(HOW TO COMPLETE THIS TASK) Every entry below should be reproduced exactly, with all pictures left out.

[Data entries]
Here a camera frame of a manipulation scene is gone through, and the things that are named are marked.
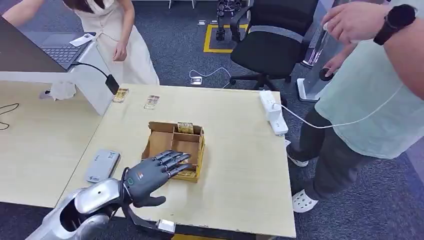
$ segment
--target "laptop keyboard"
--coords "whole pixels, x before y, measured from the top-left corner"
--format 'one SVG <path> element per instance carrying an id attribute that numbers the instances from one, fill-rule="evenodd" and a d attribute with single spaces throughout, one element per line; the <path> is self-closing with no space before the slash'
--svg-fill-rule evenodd
<path id="1" fill-rule="evenodd" d="M 72 61 L 75 55 L 77 55 L 80 48 L 81 46 L 75 47 L 72 45 L 67 45 L 57 48 L 42 48 L 42 50 L 57 63 L 64 64 Z"/>

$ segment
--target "gray pants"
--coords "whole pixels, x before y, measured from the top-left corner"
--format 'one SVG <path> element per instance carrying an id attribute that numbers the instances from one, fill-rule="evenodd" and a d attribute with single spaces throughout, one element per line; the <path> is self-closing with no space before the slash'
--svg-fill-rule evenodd
<path id="1" fill-rule="evenodd" d="M 313 108 L 305 120 L 317 127 L 332 125 Z M 313 200 L 325 200 L 350 187 L 363 166 L 376 158 L 350 149 L 333 128 L 317 129 L 303 124 L 299 142 L 292 142 L 287 154 L 304 162 L 318 157 L 315 178 L 307 183 L 305 192 Z"/>

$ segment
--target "floor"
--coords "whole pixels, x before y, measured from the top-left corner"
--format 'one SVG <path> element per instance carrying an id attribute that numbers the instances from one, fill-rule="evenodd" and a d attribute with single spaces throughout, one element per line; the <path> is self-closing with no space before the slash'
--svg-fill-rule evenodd
<path id="1" fill-rule="evenodd" d="M 0 13 L 18 0 L 1 0 Z M 248 73 L 232 63 L 228 54 L 203 53 L 205 25 L 198 20 L 213 20 L 216 4 L 174 2 L 168 10 L 167 2 L 138 1 L 135 25 L 149 47 L 153 65 L 163 85 L 190 86 L 188 73 L 195 69 L 211 73 L 219 67 L 227 68 L 232 75 Z M 78 18 L 66 9 L 61 1 L 47 0 L 34 20 L 22 31 L 70 32 L 81 30 Z M 306 76 L 308 70 L 297 66 L 293 79 Z M 228 81 L 225 72 L 208 77 L 202 87 L 221 88 Z M 298 101 L 293 83 L 275 81 L 287 98 L 289 107 L 300 116 L 313 106 Z M 254 82 L 239 81 L 233 88 L 249 89 Z M 288 139 L 299 137 L 301 122 L 286 117 Z M 350 189 L 333 199 L 320 202 L 315 209 L 295 214 L 298 240 L 424 240 L 424 140 L 414 149 L 395 160 L 378 160 L 359 174 Z M 289 162 L 292 191 L 314 175 L 314 162 L 299 169 Z M 0 240 L 20 240 L 28 236 L 48 213 L 49 209 L 0 203 Z M 227 239 L 252 239 L 250 234 L 213 231 L 193 227 L 180 227 L 180 232 L 197 232 L 202 235 Z M 134 231 L 124 219 L 114 219 L 109 228 L 97 239 L 150 239 Z"/>

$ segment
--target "cardboard box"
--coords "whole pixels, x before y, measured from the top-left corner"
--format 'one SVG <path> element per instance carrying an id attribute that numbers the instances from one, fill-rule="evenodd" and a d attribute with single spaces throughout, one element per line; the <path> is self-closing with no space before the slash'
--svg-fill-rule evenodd
<path id="1" fill-rule="evenodd" d="M 178 125 L 176 123 L 149 122 L 148 128 L 151 130 L 151 133 L 141 158 L 153 157 L 166 150 L 191 154 L 188 163 L 192 167 L 180 172 L 173 179 L 196 183 L 201 174 L 203 152 L 205 150 L 203 128 L 194 125 L 194 134 L 178 132 Z"/>

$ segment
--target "chair backrest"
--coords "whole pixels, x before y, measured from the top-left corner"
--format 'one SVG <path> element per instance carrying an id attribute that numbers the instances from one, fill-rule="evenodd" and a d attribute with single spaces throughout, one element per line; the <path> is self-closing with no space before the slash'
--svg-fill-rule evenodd
<path id="1" fill-rule="evenodd" d="M 274 26 L 305 36 L 319 0 L 254 0 L 251 26 Z"/>

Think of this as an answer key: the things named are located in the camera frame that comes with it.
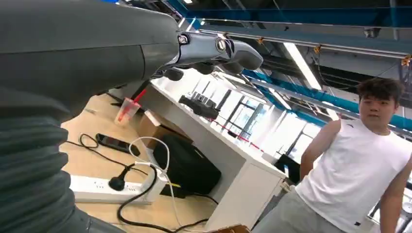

(WRITTEN SOLUTION)
Here a camera frame of a manipulation scene is gone through, and the things that are named are marked.
$ segment
--target "laptop keyboard"
--coords "whole pixels, x before y, measured from the top-left corner"
--format 'one SVG <path> element per instance carrying an id attribute that numbers the instances from one, fill-rule="evenodd" and a d attribute with single spaces throughout, one element per line; the <path> is self-closing with no space before the slash'
--svg-fill-rule evenodd
<path id="1" fill-rule="evenodd" d="M 72 61 L 75 55 L 77 55 L 80 48 L 81 46 L 75 47 L 72 45 L 67 45 L 57 48 L 42 48 L 42 50 L 57 63 L 64 64 Z"/>

$ segment
--target "gray pants"
--coords "whole pixels, x before y, measured from the top-left corner"
--format 'one SVG <path> element per instance carrying an id attribute that numbers the instances from one, fill-rule="evenodd" and a d attribute with single spaces throughout, one element per line; the <path> is self-closing with no space before the slash'
--svg-fill-rule evenodd
<path id="1" fill-rule="evenodd" d="M 313 108 L 305 120 L 317 127 L 332 125 Z M 313 200 L 325 200 L 350 187 L 363 166 L 376 158 L 350 149 L 333 128 L 317 129 L 303 124 L 299 142 L 292 142 L 287 154 L 304 162 L 318 157 L 315 178 L 307 183 L 305 192 Z"/>

$ segment
--target "floor"
--coords "whole pixels, x before y, measured from the top-left corner"
--format 'one SVG <path> element per instance carrying an id attribute that numbers the instances from one, fill-rule="evenodd" and a d attribute with single spaces throughout, one element per line; the <path> is self-closing with no space before the slash'
--svg-fill-rule evenodd
<path id="1" fill-rule="evenodd" d="M 0 13 L 18 0 L 1 0 Z M 248 73 L 232 63 L 228 54 L 203 53 L 205 25 L 198 20 L 213 20 L 216 4 L 174 2 L 168 10 L 167 2 L 138 1 L 135 25 L 149 47 L 153 65 L 163 85 L 190 86 L 188 73 L 195 69 L 211 73 L 219 67 L 227 68 L 232 75 Z M 78 18 L 66 9 L 61 1 L 47 0 L 34 20 L 22 31 L 70 32 L 81 30 Z M 306 76 L 308 70 L 297 66 L 293 79 Z M 228 81 L 225 72 L 208 77 L 202 87 L 221 88 Z M 298 101 L 293 83 L 275 81 L 287 98 L 289 107 L 300 116 L 313 106 Z M 254 82 L 239 81 L 233 88 L 249 89 Z M 288 139 L 299 137 L 301 122 L 286 117 Z M 350 189 L 333 199 L 320 202 L 315 209 L 295 214 L 298 240 L 424 240 L 424 140 L 414 149 L 395 160 L 378 160 L 359 174 Z M 289 162 L 292 191 L 314 175 L 314 162 L 299 169 Z M 0 240 L 20 240 L 28 236 L 48 213 L 49 209 L 0 203 Z M 227 239 L 252 239 L 250 234 L 213 231 L 193 227 L 180 227 L 180 232 L 197 232 L 202 235 Z M 134 231 L 124 219 L 114 219 L 109 228 L 97 239 L 150 239 Z"/>

$ segment
--target "cardboard box"
--coords "whole pixels, x before y, measured from the top-left corner"
--format 'one SVG <path> element per instance carrying an id attribute that numbers the instances from one, fill-rule="evenodd" and a d attribute with single spaces throughout, one element per line; the <path> is self-closing with no space before the slash'
--svg-fill-rule evenodd
<path id="1" fill-rule="evenodd" d="M 178 125 L 176 123 L 149 122 L 148 128 L 151 130 L 151 133 L 141 158 L 153 157 L 166 150 L 191 154 L 188 163 L 192 167 L 180 172 L 173 179 L 196 183 L 201 174 L 203 152 L 205 150 L 203 128 L 194 125 L 194 134 L 178 132 Z"/>

$ segment
--target "chair backrest"
--coords "whole pixels, x before y, measured from the top-left corner"
--format 'one SVG <path> element per instance carrying an id attribute that numbers the instances from one, fill-rule="evenodd" and a d attribute with single spaces throughout, one element per line; the <path> is self-closing with no space before the slash'
--svg-fill-rule evenodd
<path id="1" fill-rule="evenodd" d="M 274 26 L 305 36 L 319 0 L 254 0 L 251 26 Z"/>

Think of this as an answer key: the things named are located in the camera frame that comes with it.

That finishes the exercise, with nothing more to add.